**Data segment:**
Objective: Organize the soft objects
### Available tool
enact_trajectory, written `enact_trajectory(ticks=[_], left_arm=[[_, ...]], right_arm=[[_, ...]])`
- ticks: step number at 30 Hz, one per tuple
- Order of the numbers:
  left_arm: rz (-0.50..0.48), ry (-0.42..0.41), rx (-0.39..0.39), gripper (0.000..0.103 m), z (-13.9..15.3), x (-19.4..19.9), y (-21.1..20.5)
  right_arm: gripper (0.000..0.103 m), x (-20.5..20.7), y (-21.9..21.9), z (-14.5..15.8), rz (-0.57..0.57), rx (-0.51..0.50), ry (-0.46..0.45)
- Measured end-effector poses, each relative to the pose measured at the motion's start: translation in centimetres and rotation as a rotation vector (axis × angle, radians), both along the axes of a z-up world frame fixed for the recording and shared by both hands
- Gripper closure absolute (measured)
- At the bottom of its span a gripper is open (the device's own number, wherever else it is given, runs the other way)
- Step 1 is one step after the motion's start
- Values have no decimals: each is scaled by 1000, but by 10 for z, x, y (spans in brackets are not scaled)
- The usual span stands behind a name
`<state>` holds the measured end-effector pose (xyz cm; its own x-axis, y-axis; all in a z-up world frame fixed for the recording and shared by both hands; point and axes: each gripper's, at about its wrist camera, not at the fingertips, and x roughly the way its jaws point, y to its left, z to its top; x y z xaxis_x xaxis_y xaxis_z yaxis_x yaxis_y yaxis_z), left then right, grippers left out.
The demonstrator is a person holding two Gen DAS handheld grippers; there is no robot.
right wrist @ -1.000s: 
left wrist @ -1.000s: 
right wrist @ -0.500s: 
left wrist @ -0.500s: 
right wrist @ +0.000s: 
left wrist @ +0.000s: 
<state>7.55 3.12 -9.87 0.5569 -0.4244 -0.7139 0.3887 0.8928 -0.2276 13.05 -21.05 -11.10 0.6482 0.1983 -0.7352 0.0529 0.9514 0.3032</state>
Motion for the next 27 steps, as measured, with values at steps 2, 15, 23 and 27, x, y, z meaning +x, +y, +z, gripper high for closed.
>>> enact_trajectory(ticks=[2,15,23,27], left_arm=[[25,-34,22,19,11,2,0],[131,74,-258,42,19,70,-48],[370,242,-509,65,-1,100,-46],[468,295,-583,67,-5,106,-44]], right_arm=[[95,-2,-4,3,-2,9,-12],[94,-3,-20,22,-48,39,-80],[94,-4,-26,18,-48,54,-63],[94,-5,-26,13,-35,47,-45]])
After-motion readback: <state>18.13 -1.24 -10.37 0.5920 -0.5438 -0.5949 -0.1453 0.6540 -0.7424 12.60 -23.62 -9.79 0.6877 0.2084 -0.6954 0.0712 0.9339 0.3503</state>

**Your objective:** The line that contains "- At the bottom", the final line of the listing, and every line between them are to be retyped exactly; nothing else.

**Task output:**
- At the bottom of its span a gripper is open (the device's own number, wherever else it is given, runs the other way)
- Step 1 is one step after the motion's start
- Values have no decimals: each is scaled by 1000, but by 10 for z, x, y (spans in brackets are not scaled)
- The usual span stands behind a name
`<state>` holds the measured end-effector pose (xyz cm; its own x-axis, y-axis; all in a z-up world frame fixed for the recording and shared by both hands; point and axes: each gripper's, at about its wrist camera, not at the fingertips, and x roughly the way its jaws point, y to its left, z to its top; x y z xaxis_x xaxis_y xaxis_z yaxis_x yaxis_y yaxis_z), left then right, grippers left out.
The demonstrator is a person holding two Gen DAS handheld grippers; there is no robot.
right wrist @ -1.000s: 
left wrist @ -1.000s: 
right wrist @ -0.500s: 
left wrist @ -0.500s: 
right wrist @ +0.000s: 
left wrist @ +0.000s: 
<state>7.55 3.12 -9.87 0.5569 -0.4244 -0.7139 0.3887 0.8928 -0.2276 13.05 -21.05 -11.10 0.6482 0.1983 -0.7352 0.0529 0.9514 0.3032</state>
Motion for the next 27 steps, as measured, with values at steps 2, 15, 23 and 27, x, y, z meaning +x, +y, +z, gripper high for closed.
>>> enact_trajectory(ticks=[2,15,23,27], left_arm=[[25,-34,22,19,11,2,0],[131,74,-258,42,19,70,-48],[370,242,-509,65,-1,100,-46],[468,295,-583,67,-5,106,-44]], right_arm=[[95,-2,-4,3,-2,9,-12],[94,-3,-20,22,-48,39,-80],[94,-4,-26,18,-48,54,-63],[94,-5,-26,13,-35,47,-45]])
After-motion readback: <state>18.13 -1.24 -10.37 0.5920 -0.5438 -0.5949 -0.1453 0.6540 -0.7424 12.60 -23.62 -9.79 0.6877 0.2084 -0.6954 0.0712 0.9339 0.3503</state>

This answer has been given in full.